DXY – The DXY is currently sitting on a support level, a break below the 101 level would be significant and potentially signal a new trend.
S&P – sitting just under resistance at the 4155 area which could limit any further upside moves unless the underlying macros change which would likely be in the form of lower rates and a risk on shift. But the lower rates go against the Fed’s higher for longer guidance.
EXY – Due to the weighting of the USD in this basket, as the DXY heads toward support, the EXY will likely be hitting resistance, which is the case here. There are no major releases here next week, but with quite hawkish comments from the ECB, I would tentatively say there is a higher chance of the EXY breaking resistance than the DXY finding support. But any shift in sentiment towards higher US rates could change this.

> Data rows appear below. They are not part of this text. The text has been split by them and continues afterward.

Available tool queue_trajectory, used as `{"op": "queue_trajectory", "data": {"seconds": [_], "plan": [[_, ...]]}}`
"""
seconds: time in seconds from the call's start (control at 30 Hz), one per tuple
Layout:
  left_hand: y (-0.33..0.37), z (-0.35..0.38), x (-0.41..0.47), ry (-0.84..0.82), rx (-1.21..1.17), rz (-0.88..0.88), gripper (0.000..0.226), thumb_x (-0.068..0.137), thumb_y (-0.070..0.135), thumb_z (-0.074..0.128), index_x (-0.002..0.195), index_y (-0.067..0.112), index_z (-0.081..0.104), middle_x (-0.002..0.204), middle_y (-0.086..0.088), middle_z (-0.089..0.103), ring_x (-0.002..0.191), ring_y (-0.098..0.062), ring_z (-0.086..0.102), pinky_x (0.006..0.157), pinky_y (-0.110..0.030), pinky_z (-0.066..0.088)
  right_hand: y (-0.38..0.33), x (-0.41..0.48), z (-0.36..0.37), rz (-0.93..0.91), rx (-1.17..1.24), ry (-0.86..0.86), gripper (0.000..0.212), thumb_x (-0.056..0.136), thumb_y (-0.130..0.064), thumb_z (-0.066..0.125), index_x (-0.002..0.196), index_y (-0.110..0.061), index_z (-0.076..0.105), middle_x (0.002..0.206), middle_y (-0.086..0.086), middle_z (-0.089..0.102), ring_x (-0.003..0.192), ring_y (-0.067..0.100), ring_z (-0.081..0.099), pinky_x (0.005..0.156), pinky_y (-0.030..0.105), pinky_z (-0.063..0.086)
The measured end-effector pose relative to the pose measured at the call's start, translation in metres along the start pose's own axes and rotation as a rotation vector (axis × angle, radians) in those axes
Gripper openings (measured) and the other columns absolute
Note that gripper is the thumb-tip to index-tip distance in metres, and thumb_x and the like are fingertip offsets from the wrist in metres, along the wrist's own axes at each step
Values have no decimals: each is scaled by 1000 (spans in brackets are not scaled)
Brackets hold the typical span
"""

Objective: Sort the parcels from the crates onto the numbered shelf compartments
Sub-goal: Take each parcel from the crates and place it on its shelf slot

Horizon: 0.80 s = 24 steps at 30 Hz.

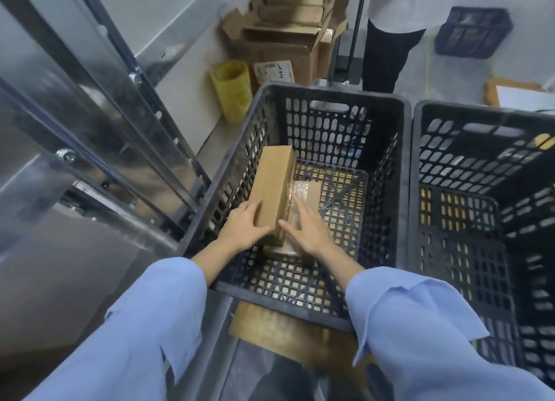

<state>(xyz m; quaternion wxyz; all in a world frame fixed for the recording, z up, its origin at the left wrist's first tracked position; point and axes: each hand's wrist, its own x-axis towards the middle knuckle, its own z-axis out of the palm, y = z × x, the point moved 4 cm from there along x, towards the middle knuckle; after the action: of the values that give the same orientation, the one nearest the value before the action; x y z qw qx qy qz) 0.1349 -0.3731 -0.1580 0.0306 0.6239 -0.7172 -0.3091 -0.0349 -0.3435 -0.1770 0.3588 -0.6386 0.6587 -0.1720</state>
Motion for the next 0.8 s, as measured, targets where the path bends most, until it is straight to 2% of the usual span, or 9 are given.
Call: {"op": "queue_trajectory", "data": {"seconds": [0.17, 0.33, 0.47, 0.53, 0.67, 0.7, 0.8], "plan": [[1, 2, 5, 18, -76, 55, 83, 85, 37, 72, 152, 14, 29, 148, -4, 32, 131, -22, 43, 107, -33, 34, 7, 2, 3, 28, 5, -25, 83, 93, -57, 52, 158, -36, 5, 164, -7, 18, 149, 20, 24, 117, 54, 29], [-3, 0, 14, 31, -158, 16, 95, 79, 28, 79, 153, 11, 23, 151, -9, 30, 133, -24, 40, 113, -38, 33, 5, 4, 4, 8, 80, -43, 81, 96, -49, 54, 158, -33, 4, 165, -7, 15, 150, 18, 21, 118, 55, 27], [-5, 0, 22, 16, -250, 13, 96, 75, 21, 82, 152, 13, 25, 147, -8, 45, 129, -24, 47, 110, -43, 39, 5, 5, 1, 10, 134, -44, 82, 97, -39, 57, 159, -29, 5, 165, -5, 17, 150, 18, 20, 119, 54, 24], [-4, 0, 27, 27, -304, 19, 92, 74, 17, 83, 149, 13, 30, 143, -6, 49, 127, -22, 49, 108, -40, 41, 5, 5, -1, 23, 132, -39, 81, 97, -36, 58, 159, -29, 5, 164, -3, 19, 149, 19, 22, 119, 53, 26], [-4, 1, 34, 40, -327, 3, 92, 75, 17, 83, 150, 11, 30, 132, -4, 51, 110, -20, 56, 91, -28, 45, 4, 7, -2, 62, 187, -40, 79, 97, -30, 56, 159, -30, 7, 163, -1, 23, 147, 22, 29, 116, 53, 30], [-4, 2, 35, 37, -321, 10, 90, 75, 17, 83, 149, 11, 32, 132, -5, 51, 111, -21, 55, 89, -27, 44, 4, 7, -2, 70, 200, -42, 79, 97, -30, 57, 159, -30, 7, 163, -1, 23, 147, 22, 29, 116, 53, 30], [-4, 5, 37, 22, -339, 15, 85, 75, 19, 82, 146, 13, 36, 140, -8, 46, 126, -21, 47, 104, -32, 40, 5, 7, 0, 78, 208, -46, 81, 96, -34, 59, 158, -32, 7, 163, -3, 24, 146, 22, 30, 114, 54, 32]]}}
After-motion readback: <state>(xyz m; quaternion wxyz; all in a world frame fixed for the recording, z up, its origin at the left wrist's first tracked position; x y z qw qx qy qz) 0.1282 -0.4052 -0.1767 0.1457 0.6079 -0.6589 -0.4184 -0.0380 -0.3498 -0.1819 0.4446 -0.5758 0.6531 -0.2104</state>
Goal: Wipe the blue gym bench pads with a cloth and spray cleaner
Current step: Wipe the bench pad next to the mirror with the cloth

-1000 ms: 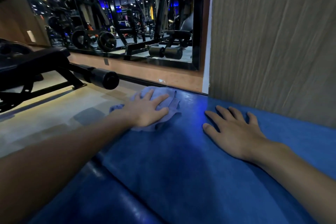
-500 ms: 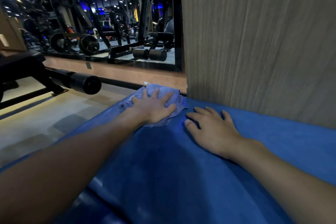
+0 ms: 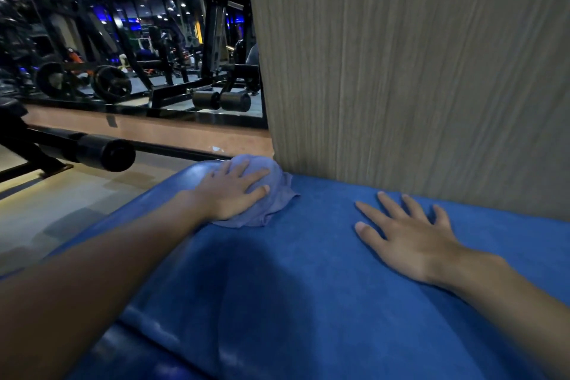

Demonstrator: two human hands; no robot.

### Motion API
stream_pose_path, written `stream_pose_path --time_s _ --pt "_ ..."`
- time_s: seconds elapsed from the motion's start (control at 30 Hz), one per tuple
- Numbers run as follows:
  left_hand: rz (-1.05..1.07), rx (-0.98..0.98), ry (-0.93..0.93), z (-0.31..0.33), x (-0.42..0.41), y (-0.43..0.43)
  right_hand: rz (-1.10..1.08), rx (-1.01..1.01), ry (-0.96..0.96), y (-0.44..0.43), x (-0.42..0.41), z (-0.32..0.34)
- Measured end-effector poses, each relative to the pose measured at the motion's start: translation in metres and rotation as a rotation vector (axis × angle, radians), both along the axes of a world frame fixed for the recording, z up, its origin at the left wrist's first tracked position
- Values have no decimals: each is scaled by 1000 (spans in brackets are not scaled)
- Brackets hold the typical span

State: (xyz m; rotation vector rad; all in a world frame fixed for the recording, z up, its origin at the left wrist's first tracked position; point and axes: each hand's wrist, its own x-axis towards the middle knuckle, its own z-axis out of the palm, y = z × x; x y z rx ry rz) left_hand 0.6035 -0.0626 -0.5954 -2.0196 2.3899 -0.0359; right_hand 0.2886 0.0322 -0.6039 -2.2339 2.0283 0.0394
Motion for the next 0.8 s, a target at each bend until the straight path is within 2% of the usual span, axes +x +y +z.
stream_pose_path --time_s 0.2,0.37,0.47,0.6,0.7,0.8 --pt "-43 12 36 -2 -39 6 20 -34 -27 -1 1 -3" --pt "-106 0 26 -8 -76 14 59 -101 -222 12 -14 19" --pt "-114 8 21 -8 -97 18 -16 -102 -112 18 -46 27" --pt "-138 7 13 -7 -126 26 -153 22 -17 29 -78 13" --pt "-153 -4 -13 -9 -143 30 -128 23 -68 30 -83 8" --pt "-165 -16 -19 -10 -160 36 -90 -14 -201 29 -94 19"
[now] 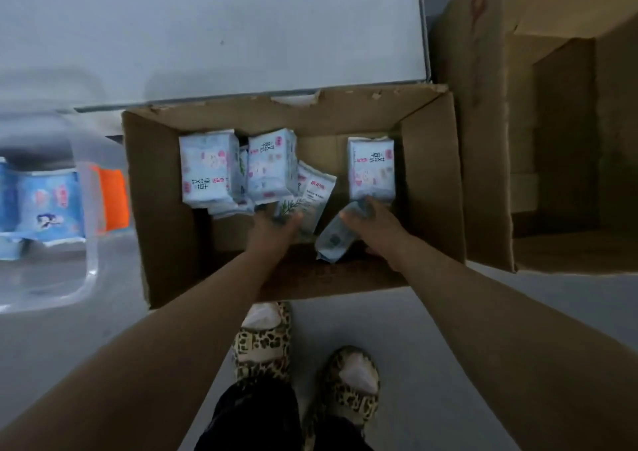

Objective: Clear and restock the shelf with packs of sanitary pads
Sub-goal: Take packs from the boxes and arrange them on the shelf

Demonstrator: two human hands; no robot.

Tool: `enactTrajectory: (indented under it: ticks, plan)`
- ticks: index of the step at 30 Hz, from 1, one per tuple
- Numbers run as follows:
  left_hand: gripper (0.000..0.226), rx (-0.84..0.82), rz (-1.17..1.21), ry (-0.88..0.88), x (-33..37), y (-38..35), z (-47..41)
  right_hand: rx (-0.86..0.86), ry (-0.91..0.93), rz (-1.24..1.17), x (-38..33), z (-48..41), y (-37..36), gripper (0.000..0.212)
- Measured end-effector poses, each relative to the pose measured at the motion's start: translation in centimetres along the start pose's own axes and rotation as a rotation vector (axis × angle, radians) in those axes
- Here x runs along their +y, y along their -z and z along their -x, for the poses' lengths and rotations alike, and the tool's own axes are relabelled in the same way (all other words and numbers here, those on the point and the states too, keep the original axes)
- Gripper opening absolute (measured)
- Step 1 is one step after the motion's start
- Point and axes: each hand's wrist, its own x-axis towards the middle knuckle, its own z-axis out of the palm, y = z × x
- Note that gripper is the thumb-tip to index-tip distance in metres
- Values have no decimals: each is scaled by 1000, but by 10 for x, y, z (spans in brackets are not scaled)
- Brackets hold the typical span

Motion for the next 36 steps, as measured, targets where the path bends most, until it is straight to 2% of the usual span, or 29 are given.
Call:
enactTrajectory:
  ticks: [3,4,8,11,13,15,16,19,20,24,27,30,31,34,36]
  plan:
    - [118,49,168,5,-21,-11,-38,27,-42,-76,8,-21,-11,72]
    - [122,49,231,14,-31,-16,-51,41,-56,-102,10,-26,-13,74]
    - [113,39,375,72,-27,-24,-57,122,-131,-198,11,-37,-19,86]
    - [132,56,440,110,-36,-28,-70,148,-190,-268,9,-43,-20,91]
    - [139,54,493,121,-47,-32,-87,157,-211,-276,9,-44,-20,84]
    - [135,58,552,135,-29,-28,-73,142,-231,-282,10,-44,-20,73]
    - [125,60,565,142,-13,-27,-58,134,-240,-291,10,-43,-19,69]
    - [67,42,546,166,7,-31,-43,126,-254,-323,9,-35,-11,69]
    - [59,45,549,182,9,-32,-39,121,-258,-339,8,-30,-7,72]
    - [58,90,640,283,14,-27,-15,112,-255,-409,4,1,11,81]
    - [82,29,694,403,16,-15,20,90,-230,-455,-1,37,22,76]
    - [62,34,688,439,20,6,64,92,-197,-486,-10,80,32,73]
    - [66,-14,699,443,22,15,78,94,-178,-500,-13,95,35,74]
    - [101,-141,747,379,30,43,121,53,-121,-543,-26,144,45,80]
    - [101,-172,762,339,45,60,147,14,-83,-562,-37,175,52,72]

With CAD posting good hard data showing strength in their economy and then global news boosting oil prices, I am looking at CAD strength – but with the rate decision this week, it may be wise to hold off the CAD pairs.
As global demand falls and the manufacturing PMIs continue to disappoint, especially in China, this is quite bearish for the AUD – which was already looking pretty bearish after the RBA announced it was pausing the hikes. If the Aussie employment figures do not hit consensus then I would be looking to short the AUD due to lack of demand for its main exports (copper, iron, coal) and its cooling economy which could translate into rate cuts sooner.
The rest of the pairs are a bit of a mix and the technicals will likely take the lead until there is a clearer understanding on what is going on.